One of the nice things about Adventurer, Conqueror, King is that it includes carousing rules that have an interesting slant. In ACKS, players are encouraged to have a stable of PCs, partly because of the lethality of the system, partly to allow for more options for players and DMs. To further this encouragement, 90% of all gold spent on carousing activities (whatever they are) shows up as xp that a player's stabled characters (the other characters that the player has who are not active at the time of the carousing) may split. Only one-half of the xp amount earned by the stabled characters (45% of the gold spent) comes back to the active character as xp. So, for every 100 gp spent on carousing activities, a player's stabled characters get to split 90 xp while the active character gets 45. Here, effectively, 100 gp = 135 xp, which is an interesting bit of inflation; the active character is bearing the financial burden of leveling up the stabled characters at the cost of "slower" (when compared to other carousing rules) advancement himself. With ACKS's excellently-integrated economy, the trade off between having money that you can use to affect serious in-game change and experience points (which also give you the ability to affect in-game change) represents a very real and very serious choice, and I particularly enjoy that the real benefit isn't aimed at the character the player is playing but the ones he might end up playing. Again, I use my "tell me what you're doing" guidelines for determining any end results of the carousing, but there's also a chart below you can use if you don't feel like thinking about it too much. While I'll continue to use my "carousing by doing a thing teaches you more about that thing," this sort of knowledge will never bleed over into the realm of proficiency-scale knowledge; thus, if you spend a bunch of money learning, say, healing arts, you might know a bunch about it, but wouldn't be able to practice it until you take the proficiency.

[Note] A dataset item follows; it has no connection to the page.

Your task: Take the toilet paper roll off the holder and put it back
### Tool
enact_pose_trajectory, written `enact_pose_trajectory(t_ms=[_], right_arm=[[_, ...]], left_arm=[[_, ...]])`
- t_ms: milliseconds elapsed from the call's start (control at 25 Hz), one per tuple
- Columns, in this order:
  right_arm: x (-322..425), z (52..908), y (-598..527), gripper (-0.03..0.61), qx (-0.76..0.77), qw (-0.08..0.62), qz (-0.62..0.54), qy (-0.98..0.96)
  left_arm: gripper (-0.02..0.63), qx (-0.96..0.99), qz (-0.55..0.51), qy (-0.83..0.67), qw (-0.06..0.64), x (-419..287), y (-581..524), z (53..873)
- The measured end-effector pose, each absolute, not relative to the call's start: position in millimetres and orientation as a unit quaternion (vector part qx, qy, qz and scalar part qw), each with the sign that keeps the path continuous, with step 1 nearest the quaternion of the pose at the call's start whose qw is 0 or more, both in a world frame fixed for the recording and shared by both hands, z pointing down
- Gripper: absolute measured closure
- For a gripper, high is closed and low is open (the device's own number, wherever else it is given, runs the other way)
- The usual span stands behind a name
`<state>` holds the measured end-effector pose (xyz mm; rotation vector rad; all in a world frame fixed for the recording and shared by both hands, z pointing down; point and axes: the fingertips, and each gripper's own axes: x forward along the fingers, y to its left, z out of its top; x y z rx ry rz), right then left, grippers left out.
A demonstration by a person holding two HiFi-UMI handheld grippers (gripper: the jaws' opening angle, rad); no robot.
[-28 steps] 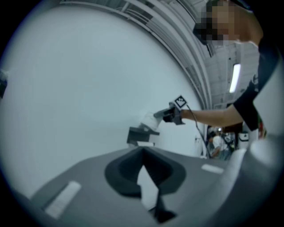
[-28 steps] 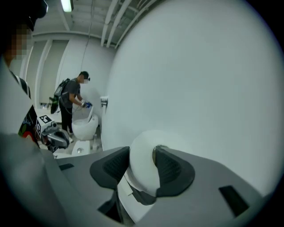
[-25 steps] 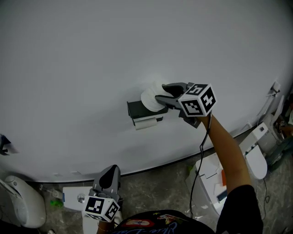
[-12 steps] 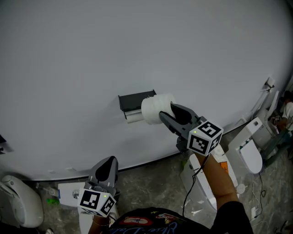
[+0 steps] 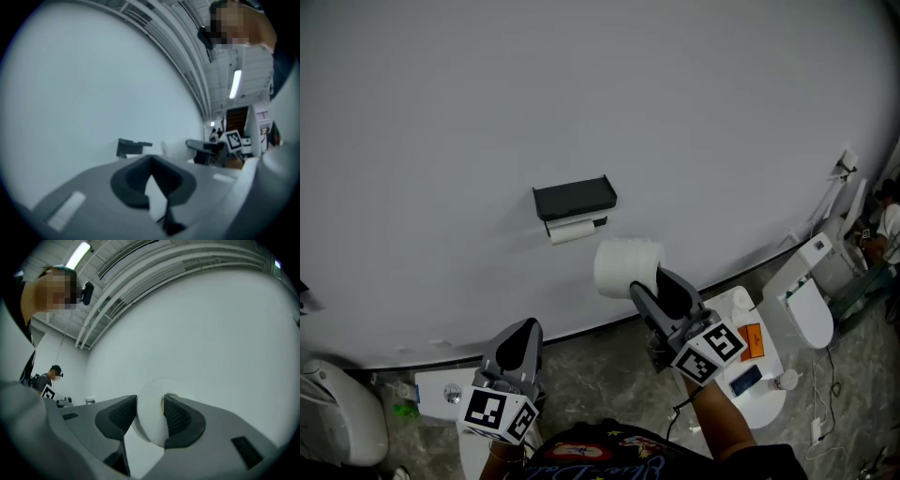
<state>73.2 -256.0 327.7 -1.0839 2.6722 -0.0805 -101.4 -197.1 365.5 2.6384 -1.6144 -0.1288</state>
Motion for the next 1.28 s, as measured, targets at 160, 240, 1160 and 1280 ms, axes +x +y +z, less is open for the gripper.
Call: enact_pose_trajectory(t_ms=[160,240,1160,1280], right_arm=[[70.1,346.0,-232.1,0.39,-0.38,0.145,-0.046,0.912],[69.9,352.4,-226.9,0.39,-0.381,0.151,-0.059,0.91],[68.9,366.4,-222.0,0.39,-0.386,0.146,-0.075,0.908],[69.0,363.4,-223.9,0.39,-0.388,0.145,-0.072,0.907]], left_arm=[[0.615,0.851,-0.034,-0.523,0.023,-99.3,-196.0,367.2],[0.615,0.853,-0.029,-0.521,0.017,-97.5,-196.4,366.1],[0.615,0.853,-0.031,-0.521,0.026,-106.9,-195.7,369.1],[0.615,0.853,-0.031,-0.52,0.026,-107.9,-192.8,368.9]])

Carousing With The Metal Gods

Since DCC handles xp very differently from other OSR-style games, you have to expect that I'd handle carousing differently. Months ago, I tried to craft a carousing mini-game (Wastrels & Winos), but then realized that it was getting out of hand and never completed it. It really just felt way too complicated and, thereby, not really gameable. Now, the DCC rulebook suggests that 1 or 2 experience points should be the limit earned through the sorts of activities that I lump in as carousing (training, feasting, magical research, etc.), and this makes a lot of sense: since the entirety of xp in DCC comes from defeating challenges (rather than finding treasure), the expenditure of treasure should have a smaller effect in DCC. Further, with a "1 to 2" scale, this carousing xp is more of a "just that last little bit to push me over to level 2" sort of xp award rather than a "meat and potatoes" sort of one. Here's how I handle it: if the PC spends at least 100gp per level on carousing activities, he gets a point of xp. If he spends 1,000 gp per level on carousing activities, he gets two points of xp. That is all. We'll probably come up with a good story about it and what happens during the carousing, but that's the bare bones. Roll on my carousing table below if you decide to, if not, don't sweat it.

Novelties of Carousing

What's the new thing you're exposed to during your carousing? Roll d11. (1 - 2) - A new idea. (3 - 4) - A new person. (5 - 6) - A new culture. (7 - 8) - A new place. (9 - 10) - A new fad/style/art form. (11) - A new religion. Things Get Better: The something new is beneficial for the PC (a new person is a friend or a high-placed contact, a new idea is a secret overheard or a lead on something great). Things Get Worse: The something new is a threat to the PC (a new person is a rival or enemy, the new religion is out to kill him for offending their god).